| |
| |
| |
XXVI.
Through the open window looked the skies,
Into the chamber where she lay;
And the wind was like the sound of wings,
As if angels came to bear her away.
Hermine was sedert den noodlottigen nacht, toen zij haar geheim verraden had, nauwelijks weer bij kennis geweest. Over Van Zelheim had zij niet meer gesproken, behalve wanneer zij ijlde; blijkbaar verkeerde zij in den waan, dat hij dood was, en Betsy geloofde haar daarin te moeten laten. Die gedachte kon niet anders dan heilzaam op haar werken, meende zij. Walter was voor zoo langen tijd weg en wanneer hij terugkwam, zou hij toch dood zijn voor Hermine Verlinde. Daarenboven kon Frank nu iederen dag aankomen en misschien leidde dit alles nog tot Hermine's geluk, ten minste als zij beter werd.... Maar de dokter had gisteren zeer bedenkelijk het hoofd geschud. Wat zou hij vandaag zeggen?
Daar was hij juist. Zijn koetsje knarste op de kiezelsteenen en eenige oogenblikken later kwam hij de ziekenkamer binnen.
‘Hm, ik vrees dat het niet lang meer duren zal, juffrouw Terhorn,’ zeide hij na het gewone onderzoek. ‘Er is in den laatsten tijd een hevige verzwakking ingetreden. De koorts sloopt hare krachten aanhoudend. Iederen dag verlies ik meer aan de juffrouw.’
‘Zou.... zou het spoedig afloopen?’
| |
| |
‘Ja, het kan gauw gedaan zijn. Wanneer er nu heldere oogenblikken komen, zal het einde nabij zijn, vrees ik. Er moet om de familie getelegrapheerd.’
‘Er is geen familie,’ antwoordde Betsy bedroefd.
Schouderophalend verwijderde zich de dokter.
‘Arme Hermine!’ zeide Betsy, het uitgeteerde gezichtje beschouwende en denkende hoe hard het zijn moest zoo jong te sterven en zoo alleen. Zij verlangde vurig dat de arme zwerver, die meende zijn bruidje te halen, spoedig komen mocht, opdat Hermine toch zou gevoelen dat er één wezen leefde, voor wien zij alles geweest was.
‘Zoo gelukkig is niet ieder,’ zeide zij met een zucht, terwijl zij naar beneden ging.

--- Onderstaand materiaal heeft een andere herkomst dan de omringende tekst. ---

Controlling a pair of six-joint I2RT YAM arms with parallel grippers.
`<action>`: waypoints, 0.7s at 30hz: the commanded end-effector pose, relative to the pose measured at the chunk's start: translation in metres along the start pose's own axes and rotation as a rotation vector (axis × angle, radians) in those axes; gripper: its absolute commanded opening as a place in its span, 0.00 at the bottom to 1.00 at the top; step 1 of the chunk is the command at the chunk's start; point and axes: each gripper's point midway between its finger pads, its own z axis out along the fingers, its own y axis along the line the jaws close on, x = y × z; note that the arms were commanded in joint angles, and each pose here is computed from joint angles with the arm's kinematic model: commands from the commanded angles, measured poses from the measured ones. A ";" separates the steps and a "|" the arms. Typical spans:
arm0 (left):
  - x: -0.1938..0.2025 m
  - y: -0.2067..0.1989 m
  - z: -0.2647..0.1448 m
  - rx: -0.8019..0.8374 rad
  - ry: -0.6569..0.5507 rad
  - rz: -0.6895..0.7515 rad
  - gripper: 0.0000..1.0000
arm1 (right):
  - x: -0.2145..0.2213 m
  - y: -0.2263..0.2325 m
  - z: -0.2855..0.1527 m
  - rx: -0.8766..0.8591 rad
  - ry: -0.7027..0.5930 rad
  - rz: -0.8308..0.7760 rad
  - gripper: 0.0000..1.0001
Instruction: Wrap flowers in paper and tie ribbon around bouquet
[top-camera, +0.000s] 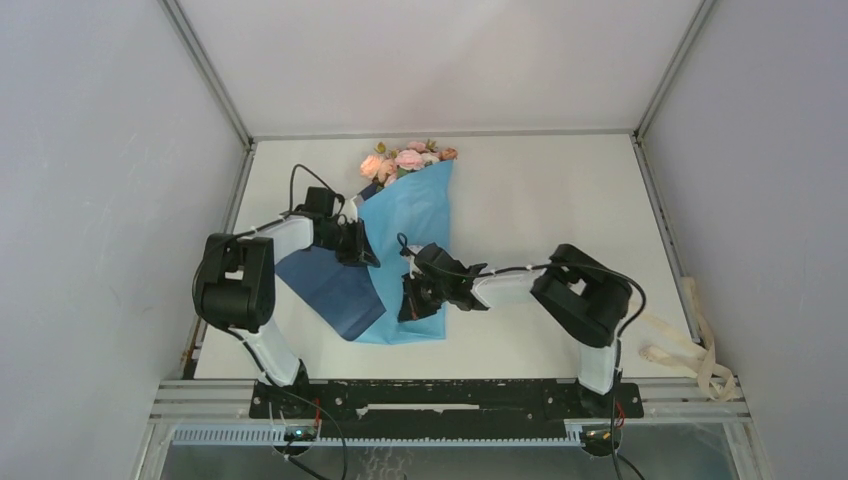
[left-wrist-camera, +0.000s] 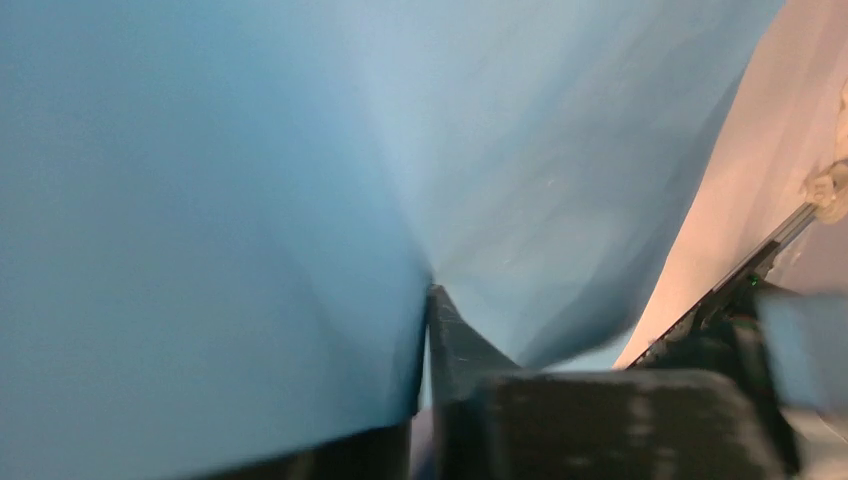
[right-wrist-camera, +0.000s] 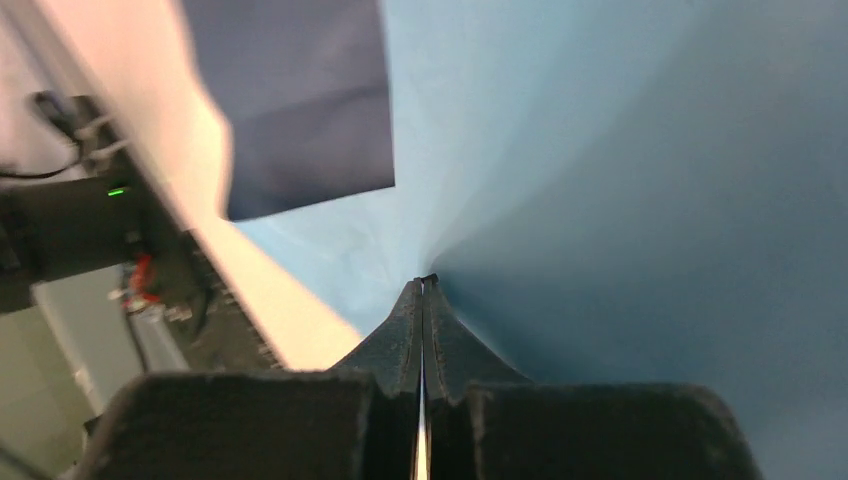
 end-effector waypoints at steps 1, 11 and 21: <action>-0.010 -0.004 -0.016 -0.029 -0.021 0.073 0.30 | 0.008 -0.028 0.017 0.080 0.009 0.064 0.00; -0.011 0.107 -0.107 -0.289 -0.244 -0.330 0.87 | 0.019 -0.026 0.023 0.098 0.026 0.055 0.00; 0.042 0.142 -0.073 -0.303 -0.083 -0.543 1.00 | 0.013 -0.021 0.021 0.068 0.016 0.059 0.00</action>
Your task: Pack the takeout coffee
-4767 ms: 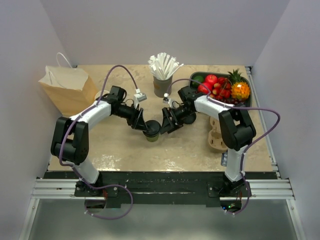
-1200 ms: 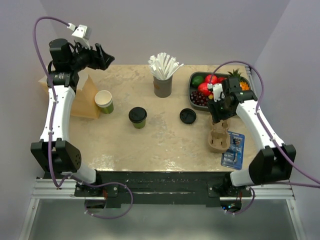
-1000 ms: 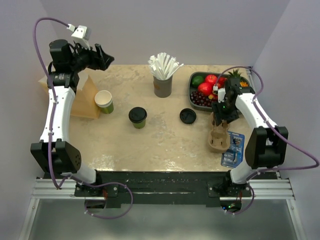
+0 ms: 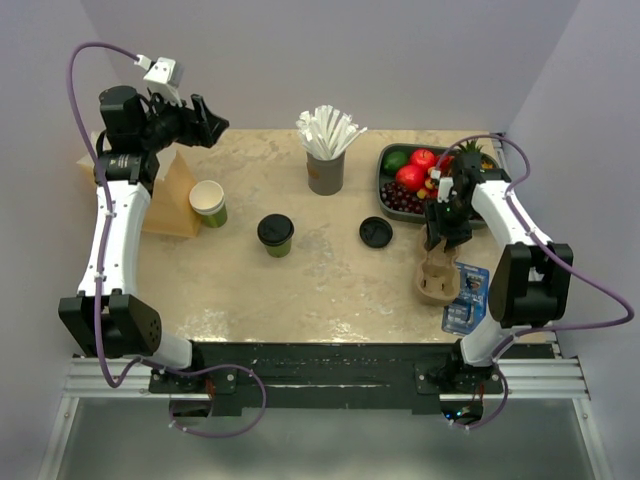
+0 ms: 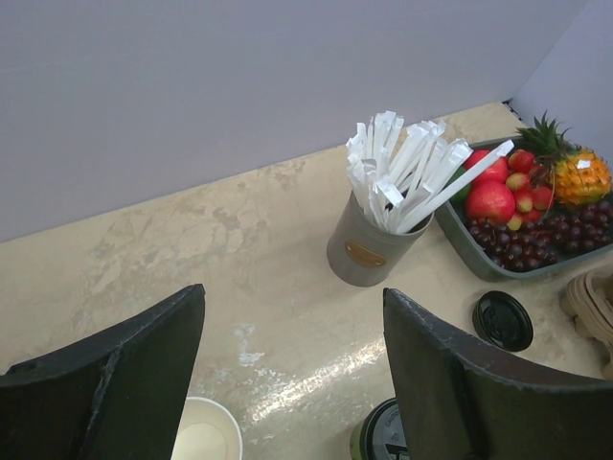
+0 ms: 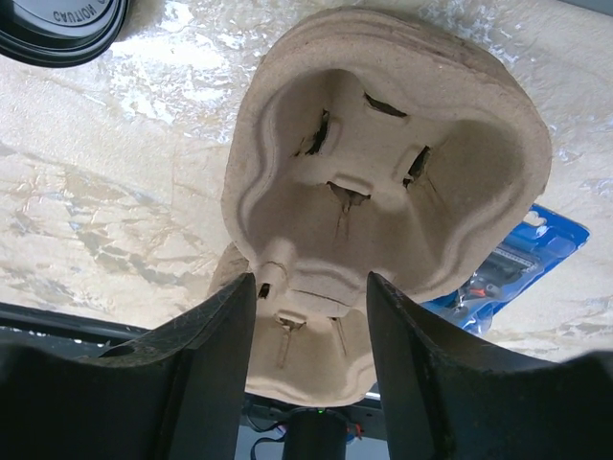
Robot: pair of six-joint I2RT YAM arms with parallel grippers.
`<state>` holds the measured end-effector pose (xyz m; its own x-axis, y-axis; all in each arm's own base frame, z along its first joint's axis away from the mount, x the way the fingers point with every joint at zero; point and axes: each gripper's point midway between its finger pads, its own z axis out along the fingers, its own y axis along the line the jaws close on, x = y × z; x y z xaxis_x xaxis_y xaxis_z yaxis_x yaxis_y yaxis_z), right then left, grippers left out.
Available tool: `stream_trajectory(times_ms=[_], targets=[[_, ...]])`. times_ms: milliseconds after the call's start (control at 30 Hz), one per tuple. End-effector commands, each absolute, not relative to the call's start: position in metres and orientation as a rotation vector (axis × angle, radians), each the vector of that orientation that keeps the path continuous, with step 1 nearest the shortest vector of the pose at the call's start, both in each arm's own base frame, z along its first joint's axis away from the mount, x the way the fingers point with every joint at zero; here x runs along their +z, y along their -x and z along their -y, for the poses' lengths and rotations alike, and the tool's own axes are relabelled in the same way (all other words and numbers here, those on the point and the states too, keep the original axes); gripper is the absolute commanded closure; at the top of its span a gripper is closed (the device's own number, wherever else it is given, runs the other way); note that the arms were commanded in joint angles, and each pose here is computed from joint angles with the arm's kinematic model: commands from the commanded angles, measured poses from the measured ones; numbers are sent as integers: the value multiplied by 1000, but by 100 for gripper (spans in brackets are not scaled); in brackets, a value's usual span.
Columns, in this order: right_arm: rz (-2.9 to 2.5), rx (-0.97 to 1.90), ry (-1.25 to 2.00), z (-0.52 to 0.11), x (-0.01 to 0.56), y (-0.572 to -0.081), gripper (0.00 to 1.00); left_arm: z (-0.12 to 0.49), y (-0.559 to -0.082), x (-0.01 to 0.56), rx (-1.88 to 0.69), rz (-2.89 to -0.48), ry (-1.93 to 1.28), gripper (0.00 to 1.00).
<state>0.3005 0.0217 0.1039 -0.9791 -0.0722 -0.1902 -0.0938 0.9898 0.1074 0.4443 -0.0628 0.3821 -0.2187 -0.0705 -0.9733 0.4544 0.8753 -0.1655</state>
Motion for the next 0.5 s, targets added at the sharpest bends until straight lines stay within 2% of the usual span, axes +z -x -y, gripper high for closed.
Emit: stream_trajectory(times_ms=[0, 467], targets=[[-2961, 159, 82, -19, 105, -304, 50, 61, -443, 386, -460, -1715, -312, 21], [-3018, 113, 195, -10, 108, -308, 52, 57, -452, 379, -431, -1738, -316, 20]])
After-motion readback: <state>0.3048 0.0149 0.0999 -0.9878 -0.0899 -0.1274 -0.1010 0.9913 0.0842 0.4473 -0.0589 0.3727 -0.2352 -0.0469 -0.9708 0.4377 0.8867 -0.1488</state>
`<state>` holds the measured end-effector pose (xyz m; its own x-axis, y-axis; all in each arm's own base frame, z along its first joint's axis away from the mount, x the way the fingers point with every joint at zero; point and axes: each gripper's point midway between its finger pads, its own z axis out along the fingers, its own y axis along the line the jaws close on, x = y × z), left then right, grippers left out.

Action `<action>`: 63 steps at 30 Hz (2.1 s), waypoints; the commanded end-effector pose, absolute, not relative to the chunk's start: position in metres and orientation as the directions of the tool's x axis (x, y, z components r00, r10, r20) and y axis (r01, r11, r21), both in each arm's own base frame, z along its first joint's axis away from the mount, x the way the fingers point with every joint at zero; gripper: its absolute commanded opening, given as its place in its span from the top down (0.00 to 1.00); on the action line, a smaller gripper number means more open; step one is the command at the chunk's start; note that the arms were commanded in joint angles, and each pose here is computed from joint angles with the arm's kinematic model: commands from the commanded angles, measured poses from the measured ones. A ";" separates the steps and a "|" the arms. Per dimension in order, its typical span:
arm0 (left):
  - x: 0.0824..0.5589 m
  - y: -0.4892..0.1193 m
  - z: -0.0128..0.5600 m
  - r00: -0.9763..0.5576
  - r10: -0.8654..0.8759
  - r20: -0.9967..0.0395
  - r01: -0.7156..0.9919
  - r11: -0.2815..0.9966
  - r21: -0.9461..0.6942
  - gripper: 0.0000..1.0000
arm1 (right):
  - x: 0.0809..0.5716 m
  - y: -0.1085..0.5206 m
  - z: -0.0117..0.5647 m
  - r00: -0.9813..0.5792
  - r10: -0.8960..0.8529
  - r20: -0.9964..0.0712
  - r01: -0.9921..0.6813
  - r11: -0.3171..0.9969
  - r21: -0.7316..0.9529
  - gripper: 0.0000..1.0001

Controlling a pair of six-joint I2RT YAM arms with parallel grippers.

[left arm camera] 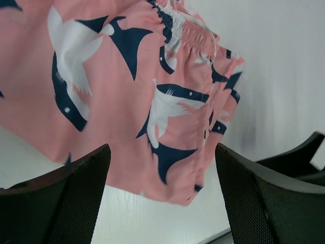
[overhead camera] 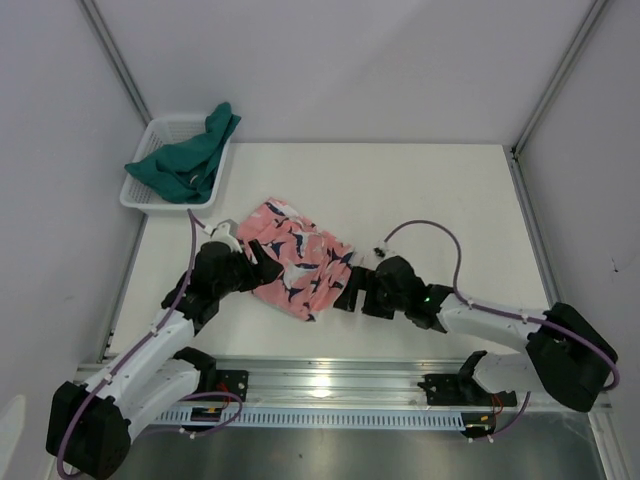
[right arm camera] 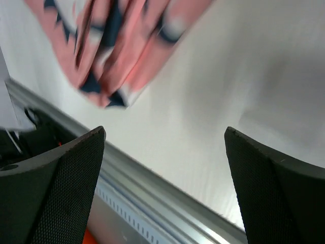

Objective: Fold and stack the shorts
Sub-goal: Neatly place the folded shorts to the corner

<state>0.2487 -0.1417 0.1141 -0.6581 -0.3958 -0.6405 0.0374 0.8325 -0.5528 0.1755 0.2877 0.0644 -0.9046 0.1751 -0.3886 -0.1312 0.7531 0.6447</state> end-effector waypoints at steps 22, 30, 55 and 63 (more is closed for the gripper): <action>0.289 -0.113 0.137 -0.605 -0.410 -0.683 0.011 0.853 -0.521 0.14 | 0.234 0.346 0.026 -0.893 0.400 -0.206 0.130 0.668 0.732 0.01; 0.289 -0.118 0.117 -0.641 -0.396 -0.657 0.008 0.853 -0.522 0.15 | 0.250 0.366 0.012 -0.834 0.496 -0.241 0.221 0.701 0.678 0.01; 0.299 -0.110 0.125 -0.608 -0.375 -0.700 0.002 0.881 -0.474 0.15 | 0.297 0.203 -0.017 -0.957 -0.058 -0.284 -0.102 0.984 0.143 0.92; 0.340 -0.126 0.121 -0.638 -0.354 -0.683 0.074 0.856 -0.512 0.14 | 0.328 0.205 0.015 -0.933 0.035 -0.359 -0.089 0.943 0.321 0.25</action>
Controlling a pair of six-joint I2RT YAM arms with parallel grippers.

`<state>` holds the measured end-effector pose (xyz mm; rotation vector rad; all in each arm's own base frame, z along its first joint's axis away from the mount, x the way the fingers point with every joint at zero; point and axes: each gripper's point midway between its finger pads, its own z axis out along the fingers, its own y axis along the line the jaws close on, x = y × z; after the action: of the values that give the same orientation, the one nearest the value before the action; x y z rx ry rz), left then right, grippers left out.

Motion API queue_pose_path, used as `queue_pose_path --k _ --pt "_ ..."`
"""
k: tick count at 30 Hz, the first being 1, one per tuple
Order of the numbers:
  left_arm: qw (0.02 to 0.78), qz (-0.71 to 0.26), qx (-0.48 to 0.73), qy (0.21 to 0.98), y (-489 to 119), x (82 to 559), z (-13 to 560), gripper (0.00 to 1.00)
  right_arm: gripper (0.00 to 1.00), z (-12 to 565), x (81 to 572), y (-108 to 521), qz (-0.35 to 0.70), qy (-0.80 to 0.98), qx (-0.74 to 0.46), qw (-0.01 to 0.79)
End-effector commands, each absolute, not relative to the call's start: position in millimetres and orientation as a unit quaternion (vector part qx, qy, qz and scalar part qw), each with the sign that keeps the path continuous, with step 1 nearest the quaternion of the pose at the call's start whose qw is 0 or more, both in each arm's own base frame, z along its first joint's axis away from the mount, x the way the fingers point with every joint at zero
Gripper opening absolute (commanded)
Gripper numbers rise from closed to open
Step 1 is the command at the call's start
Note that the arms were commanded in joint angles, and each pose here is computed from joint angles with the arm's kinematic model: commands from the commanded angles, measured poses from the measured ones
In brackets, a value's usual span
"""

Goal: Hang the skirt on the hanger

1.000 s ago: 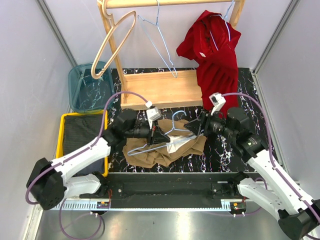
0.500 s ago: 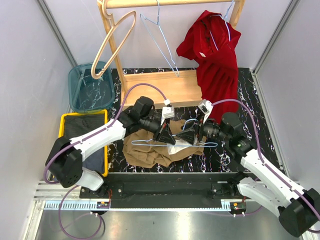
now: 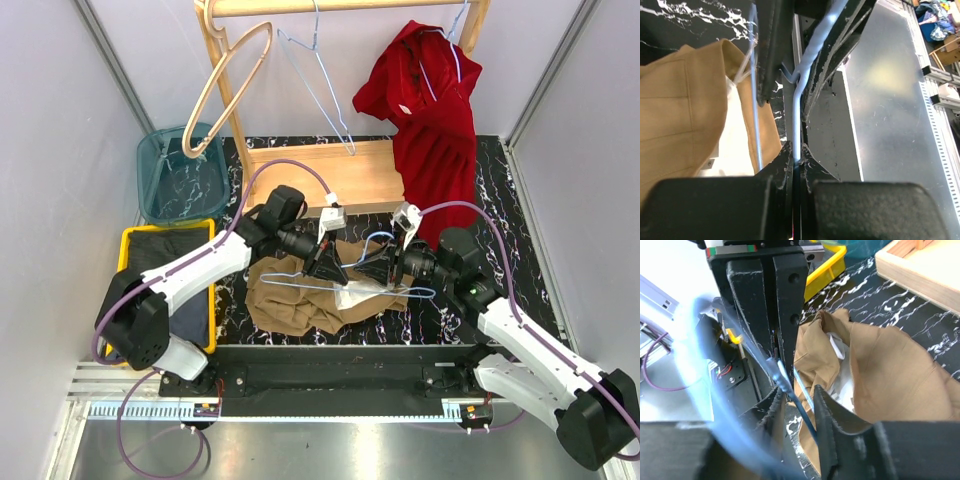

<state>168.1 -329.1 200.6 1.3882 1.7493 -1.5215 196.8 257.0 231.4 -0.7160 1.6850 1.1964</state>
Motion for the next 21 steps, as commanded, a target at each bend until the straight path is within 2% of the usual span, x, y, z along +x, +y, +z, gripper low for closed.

Het was tien uur; zij wist dat Clem aan zijn ontbijt zou zitten en zij was gewoon hem daarbij gezelschap te houden. O! hoe heerlijk waren tegenwoordig die korte gesprekken met hem te huis of op een wandeling, nu haar leven overigens verdeeld was tusschen het ziekenvertrek en een onaangename huiskamer, waar zij alleen was met ds. Terhorn, die niets, en met de jongens, die te veel zeiden. Clem was er dan niet, want hij bleef boven, zoolang hij zijn vader beneden hoorde, en ds. Terhorn kwam niet binnen, als hij kon gissen er zijn zoon te zullen ontmoeten.
‘Goeden morgen,’ zeide Clemens, zijne vingers afvegend om haar een handdruk te kunnen geven. ‘Hoe staat het er boven mee?’
‘Heel slecht,’ antwoordde zij met tranen in de oogen. ‘De dokter vindt haar veel verminderd en zegt dat het gauw gedaan zal zijn.’
‘Zoo?’ Clem hield niet van ‘narigheden,’ en zeide er niet veel op.
‘Is de courant er al?’ vroeg Betsy.
‘Ja, dáár ligt ze.’
Zij nam haar gretig op en zag de scheepsberichten door.
‘Gelukkig! De Euryalus is aangekomen,’ riep zij uit, hem het bericht toonende. ‘Nu kan haar aanstaande
| |
| |
gauw hier zijn. Och Clem! hoe vreeselijk zou het geweest zijn, als hij haar niet meer gevonden had!’
Clem zat zoo ernstig te kijken als hij kon, terwijl hij zijn laatste slokje thee nam, maar antwoordde niet.
‘Je bent van morgen vroeg,’ merkte Betsy op.
‘Ja, ik moet werken. - Bets, hoor eens.’
Op zijn wenk nam zij een stoel en ging bij hem zitten. ‘Welnu?’
‘Weet je hoe het met papa's zaken staat?’ vroeg hij, naar een mes ziende, dat hij op zijn vinger liet balanceeren.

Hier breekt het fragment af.